Para examinar o mecanismo molecular da inibição da MEK1 por isorhamnetin e entender como interage isoramnetina com MEK1, nós ancorado isorhamnetin

in silico

para o bolso de ligação ATP-não-competitivo de MEK1 usando vários protocolos na Schrödinger conjunto de software. Ao estudar todos os modelos de retorno, descobrimos que isoramnetina formada algumas conexões favoráveis ​​e encaixado muito bem dentro do sítio de ligação MEK1 ATP-não-competitivo. Algumas importantes ligações de hidrogénio foram formados entre isorhamnetina e a espinha dorsal de MEK1, incluindo Val127 no local de ligação do ATP e não-competitiva-Ser212 na ansa de activação. Isoramnetina também formado interacções hidrófobas com a cadeia lateral na Ile99, Phe129, Ile141, Phe209 e Leu118 (Fig. 3A, B). Estes resultados tornariam cataliticamente inactivo MEK1 através da estabilização da conformação inactiva da ansa de activação. Note-se que algumas imagens foram geradas com o programa de UCSF Chimera [44].

Discussão

Milhares de compostos flavonóides individuais existem em vários vegetais, frutas e outras plantas. Flavonóides, tais como catequinas encontradas no morangos e chás verde e preto, kaempferol de couves de bruxelas e maçãs, e quercetina de feijão, cebolas e maçãs, são acreditados para exercer actividades anti-inflamatórias e anti-cancerígenos. Por exemplo, todos estes compostos alegadamente pode reduzir o risco de desenvolvimento de cancro do pulmão [45]. Os flavonóides inibir muitos tipos diferentes de cancros através de uma variedade de mecanismos e milhares de flavonóides existentes, o que torna o rastreio dos seus efeitos anticancerígenos potenciais e a identificação dos seus alvos proteicos específicos extremamente desafiante utilizando abordagens convencionais.

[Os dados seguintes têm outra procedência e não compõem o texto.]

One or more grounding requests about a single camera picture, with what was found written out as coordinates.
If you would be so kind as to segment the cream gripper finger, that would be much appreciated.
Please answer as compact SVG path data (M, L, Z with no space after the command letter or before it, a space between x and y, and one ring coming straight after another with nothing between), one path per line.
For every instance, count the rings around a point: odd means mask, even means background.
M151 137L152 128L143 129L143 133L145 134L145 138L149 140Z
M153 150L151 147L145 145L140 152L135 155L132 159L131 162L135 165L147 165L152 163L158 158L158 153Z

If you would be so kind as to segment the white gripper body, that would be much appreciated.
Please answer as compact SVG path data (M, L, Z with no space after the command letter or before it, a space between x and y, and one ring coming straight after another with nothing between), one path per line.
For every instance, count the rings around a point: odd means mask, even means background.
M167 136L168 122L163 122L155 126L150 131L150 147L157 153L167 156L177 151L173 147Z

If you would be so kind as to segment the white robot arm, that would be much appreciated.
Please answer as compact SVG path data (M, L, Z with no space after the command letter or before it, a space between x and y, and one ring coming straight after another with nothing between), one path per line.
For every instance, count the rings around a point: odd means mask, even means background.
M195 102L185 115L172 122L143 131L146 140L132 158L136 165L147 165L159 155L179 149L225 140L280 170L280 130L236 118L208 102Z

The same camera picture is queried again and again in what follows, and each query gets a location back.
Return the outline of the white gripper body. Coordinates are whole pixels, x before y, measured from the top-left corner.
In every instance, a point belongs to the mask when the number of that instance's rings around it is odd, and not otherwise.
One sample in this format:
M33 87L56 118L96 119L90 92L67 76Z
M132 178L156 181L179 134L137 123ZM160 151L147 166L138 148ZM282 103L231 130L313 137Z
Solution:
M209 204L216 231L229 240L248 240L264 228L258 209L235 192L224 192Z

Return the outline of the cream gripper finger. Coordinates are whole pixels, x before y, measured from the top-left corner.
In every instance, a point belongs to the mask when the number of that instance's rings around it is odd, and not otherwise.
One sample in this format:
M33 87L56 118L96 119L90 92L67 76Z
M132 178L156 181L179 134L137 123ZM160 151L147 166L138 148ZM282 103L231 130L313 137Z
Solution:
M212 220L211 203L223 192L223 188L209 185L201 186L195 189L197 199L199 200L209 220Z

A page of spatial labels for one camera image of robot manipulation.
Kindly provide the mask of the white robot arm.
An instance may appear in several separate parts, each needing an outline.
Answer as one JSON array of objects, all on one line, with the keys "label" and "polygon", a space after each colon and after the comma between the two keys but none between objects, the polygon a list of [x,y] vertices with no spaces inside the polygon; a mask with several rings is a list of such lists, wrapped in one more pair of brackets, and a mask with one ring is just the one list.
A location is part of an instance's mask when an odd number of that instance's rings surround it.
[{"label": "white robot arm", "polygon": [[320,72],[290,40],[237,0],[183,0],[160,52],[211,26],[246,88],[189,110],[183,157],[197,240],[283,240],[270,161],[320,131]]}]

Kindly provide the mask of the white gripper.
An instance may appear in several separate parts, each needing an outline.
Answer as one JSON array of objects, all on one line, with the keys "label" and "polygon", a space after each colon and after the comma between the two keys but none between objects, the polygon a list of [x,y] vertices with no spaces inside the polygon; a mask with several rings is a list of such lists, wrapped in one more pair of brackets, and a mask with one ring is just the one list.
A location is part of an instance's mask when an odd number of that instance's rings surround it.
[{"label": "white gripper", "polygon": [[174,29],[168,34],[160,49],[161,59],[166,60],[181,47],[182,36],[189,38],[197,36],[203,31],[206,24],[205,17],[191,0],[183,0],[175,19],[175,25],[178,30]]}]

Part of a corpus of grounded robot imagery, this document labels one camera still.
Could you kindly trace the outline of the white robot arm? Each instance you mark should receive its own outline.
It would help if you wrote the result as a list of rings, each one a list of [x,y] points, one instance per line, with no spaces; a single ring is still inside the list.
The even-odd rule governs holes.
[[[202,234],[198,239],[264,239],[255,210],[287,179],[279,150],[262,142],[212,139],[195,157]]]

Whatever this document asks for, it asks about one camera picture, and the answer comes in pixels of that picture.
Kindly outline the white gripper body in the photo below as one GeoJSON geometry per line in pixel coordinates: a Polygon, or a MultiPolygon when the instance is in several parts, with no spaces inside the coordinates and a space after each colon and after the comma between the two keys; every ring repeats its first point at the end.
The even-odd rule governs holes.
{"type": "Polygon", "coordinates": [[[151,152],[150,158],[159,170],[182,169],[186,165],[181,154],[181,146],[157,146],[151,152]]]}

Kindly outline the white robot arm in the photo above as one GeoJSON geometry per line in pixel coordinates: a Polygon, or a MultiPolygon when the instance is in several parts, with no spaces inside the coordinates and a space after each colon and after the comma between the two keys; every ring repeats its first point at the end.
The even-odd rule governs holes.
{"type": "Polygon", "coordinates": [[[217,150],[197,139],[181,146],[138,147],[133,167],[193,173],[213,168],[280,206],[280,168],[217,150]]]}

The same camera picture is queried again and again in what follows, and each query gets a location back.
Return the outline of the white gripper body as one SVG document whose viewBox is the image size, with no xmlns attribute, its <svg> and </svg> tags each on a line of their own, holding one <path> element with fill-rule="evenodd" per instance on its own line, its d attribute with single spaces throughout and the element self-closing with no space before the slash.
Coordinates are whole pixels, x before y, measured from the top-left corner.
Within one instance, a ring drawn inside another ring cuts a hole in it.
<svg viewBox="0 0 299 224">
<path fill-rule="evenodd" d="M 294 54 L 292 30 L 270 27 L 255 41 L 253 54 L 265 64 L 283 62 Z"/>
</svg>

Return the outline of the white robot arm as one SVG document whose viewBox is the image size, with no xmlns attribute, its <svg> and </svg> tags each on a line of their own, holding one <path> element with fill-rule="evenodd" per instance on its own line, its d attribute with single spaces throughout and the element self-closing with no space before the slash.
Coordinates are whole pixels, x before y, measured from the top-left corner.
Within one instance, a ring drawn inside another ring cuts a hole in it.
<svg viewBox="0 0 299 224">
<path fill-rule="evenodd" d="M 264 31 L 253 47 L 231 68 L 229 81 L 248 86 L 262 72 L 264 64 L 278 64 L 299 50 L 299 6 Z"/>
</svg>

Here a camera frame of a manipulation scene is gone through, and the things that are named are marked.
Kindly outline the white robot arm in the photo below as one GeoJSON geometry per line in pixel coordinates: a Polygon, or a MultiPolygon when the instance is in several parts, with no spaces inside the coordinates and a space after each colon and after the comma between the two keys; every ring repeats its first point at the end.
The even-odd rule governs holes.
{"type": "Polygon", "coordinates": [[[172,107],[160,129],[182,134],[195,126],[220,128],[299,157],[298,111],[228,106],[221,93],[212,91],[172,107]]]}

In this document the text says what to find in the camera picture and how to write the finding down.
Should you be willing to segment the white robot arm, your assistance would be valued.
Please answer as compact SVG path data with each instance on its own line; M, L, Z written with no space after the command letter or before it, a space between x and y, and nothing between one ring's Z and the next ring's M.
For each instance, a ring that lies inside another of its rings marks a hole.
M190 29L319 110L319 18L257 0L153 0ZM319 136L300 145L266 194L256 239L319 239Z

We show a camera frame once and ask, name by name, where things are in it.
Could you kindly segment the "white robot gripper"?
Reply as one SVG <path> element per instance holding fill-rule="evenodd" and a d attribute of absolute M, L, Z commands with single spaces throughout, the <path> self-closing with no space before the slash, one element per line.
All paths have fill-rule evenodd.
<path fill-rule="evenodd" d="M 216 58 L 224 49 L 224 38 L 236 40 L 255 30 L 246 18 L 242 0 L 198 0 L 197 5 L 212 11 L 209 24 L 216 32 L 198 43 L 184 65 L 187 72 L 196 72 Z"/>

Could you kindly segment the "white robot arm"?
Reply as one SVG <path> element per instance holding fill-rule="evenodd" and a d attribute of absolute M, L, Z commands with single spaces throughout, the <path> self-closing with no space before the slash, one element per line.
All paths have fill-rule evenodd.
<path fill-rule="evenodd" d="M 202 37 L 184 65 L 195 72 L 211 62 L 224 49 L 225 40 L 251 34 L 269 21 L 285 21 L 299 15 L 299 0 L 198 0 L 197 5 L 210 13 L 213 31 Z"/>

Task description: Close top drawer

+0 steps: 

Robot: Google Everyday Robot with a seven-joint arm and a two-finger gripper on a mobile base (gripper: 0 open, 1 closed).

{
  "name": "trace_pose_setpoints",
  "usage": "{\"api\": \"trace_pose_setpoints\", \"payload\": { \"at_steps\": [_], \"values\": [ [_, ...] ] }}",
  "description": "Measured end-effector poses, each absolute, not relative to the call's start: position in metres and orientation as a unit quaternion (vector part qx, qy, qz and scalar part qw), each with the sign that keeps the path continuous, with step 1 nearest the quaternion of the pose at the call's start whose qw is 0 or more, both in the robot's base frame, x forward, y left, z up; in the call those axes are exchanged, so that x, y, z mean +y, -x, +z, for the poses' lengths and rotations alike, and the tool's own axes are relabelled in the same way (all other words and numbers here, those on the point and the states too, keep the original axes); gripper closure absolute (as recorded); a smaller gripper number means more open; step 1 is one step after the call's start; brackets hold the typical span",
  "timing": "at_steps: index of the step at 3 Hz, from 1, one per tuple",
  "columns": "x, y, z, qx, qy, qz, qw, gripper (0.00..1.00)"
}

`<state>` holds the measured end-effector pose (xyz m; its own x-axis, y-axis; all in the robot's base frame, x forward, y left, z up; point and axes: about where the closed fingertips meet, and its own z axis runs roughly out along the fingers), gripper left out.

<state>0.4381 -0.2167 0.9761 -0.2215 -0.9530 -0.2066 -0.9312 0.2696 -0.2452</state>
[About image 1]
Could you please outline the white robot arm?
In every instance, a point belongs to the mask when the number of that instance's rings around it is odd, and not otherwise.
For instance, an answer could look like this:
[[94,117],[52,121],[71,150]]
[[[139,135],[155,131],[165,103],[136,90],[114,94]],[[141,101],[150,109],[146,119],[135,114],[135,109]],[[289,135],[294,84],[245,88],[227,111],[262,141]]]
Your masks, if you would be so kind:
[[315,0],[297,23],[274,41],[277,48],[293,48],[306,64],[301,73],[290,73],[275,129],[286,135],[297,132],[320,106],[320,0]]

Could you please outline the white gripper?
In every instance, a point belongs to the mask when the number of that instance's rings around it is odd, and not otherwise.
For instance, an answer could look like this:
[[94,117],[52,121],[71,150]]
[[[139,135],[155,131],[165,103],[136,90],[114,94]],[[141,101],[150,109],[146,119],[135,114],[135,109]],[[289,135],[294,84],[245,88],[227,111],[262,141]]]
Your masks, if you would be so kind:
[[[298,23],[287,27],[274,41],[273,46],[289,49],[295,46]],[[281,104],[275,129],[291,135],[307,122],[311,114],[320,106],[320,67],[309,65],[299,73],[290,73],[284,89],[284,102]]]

Felizmente, o desenvolvimento de técnicas de simulação computacional e outras estratégias computacionais simplificou e simplificou o processo global. rastreio virtual pode facilmente gerar resultados de todos os compostos flavonóides que se podem ligar com e afectam a actividade de uma proteína alvo específico. Shape-triagem pode ajudar a encontrar potenciais “fora do alvo” proteínas de um composto flavonóide específico. métodos de acoplamento molecular podem proporcionar uma melhor indicação de como um composto interage com o seu alvo proteico e influenciar a actividade da proteína alvo. Estes três processos pode levar à descoberta rápida de potenciais compostos de chumbo para o tratamento anti-cancro e quimioprevenção.

Nos últimos anos, com a ajuda do Blue Gene /L [46], [47] computador da IBM, o nosso laboratório tem estudado a eficácia e os mecanismos de vários compostos flavonóides principais em quimioprevenção e tratamento do câncer por meio de estratégias de simulação computacional. Estes compostos incluem kaempferol [23], isorhamnetina [40], 6,7,4′-trihydroxyisoflavone [48], eriodictiol [24], 7,3 ‘, 4’-trihydroxyisoflavone [49], quercetina [50], EGCG [ ,,,0],51], [6] -gingerol [52], miricetina [36], fitoquímicos fenólicos café [53], ácido cafeico [54] e delfinidina [55]. Todos estes compostos exercem o seu efeito inibidor sobre proteínas específicas, incluindo rsk2, PI-3K, MEK1, Pin-1 e Fyn, que são altamente expressos ou superativado em alguns tipos de câncer, como câncer de pele e de cólon.

Para identificar os potenciais alvos de uma variedade de compostos flavonóides e para estudar cuidadosamente o seu mecanismo de ação, criamos um banco de dados de flavonóides de 2.620 compostos. Continuamos a ampliar o banco de dados, adicionando mais e mais compostos flavonóides. Com base nesse banco de dados, obtivemos resultados para cada composto e os seus potenciais proteínas off-alvo usando rastreio forma-similaridade. Temos mais de 4,1 milhões de registros para todos os tipos de alvos de proteína e 374.000 registros para os objectivos específicos da quinase. Estes resultados podem ser facilmente consultado pela identificação composto ou por tipo de proteína. Nós também temos uma tela de compostos líderes visando vários alvos quinase específicos relacionados ao câncer de pele, câncer de cólon e câncer de pulmão usando rastreio virtual e irá utilizar estes resultados para estudos mecanicistas em quimioprevenção e terapia do cancro.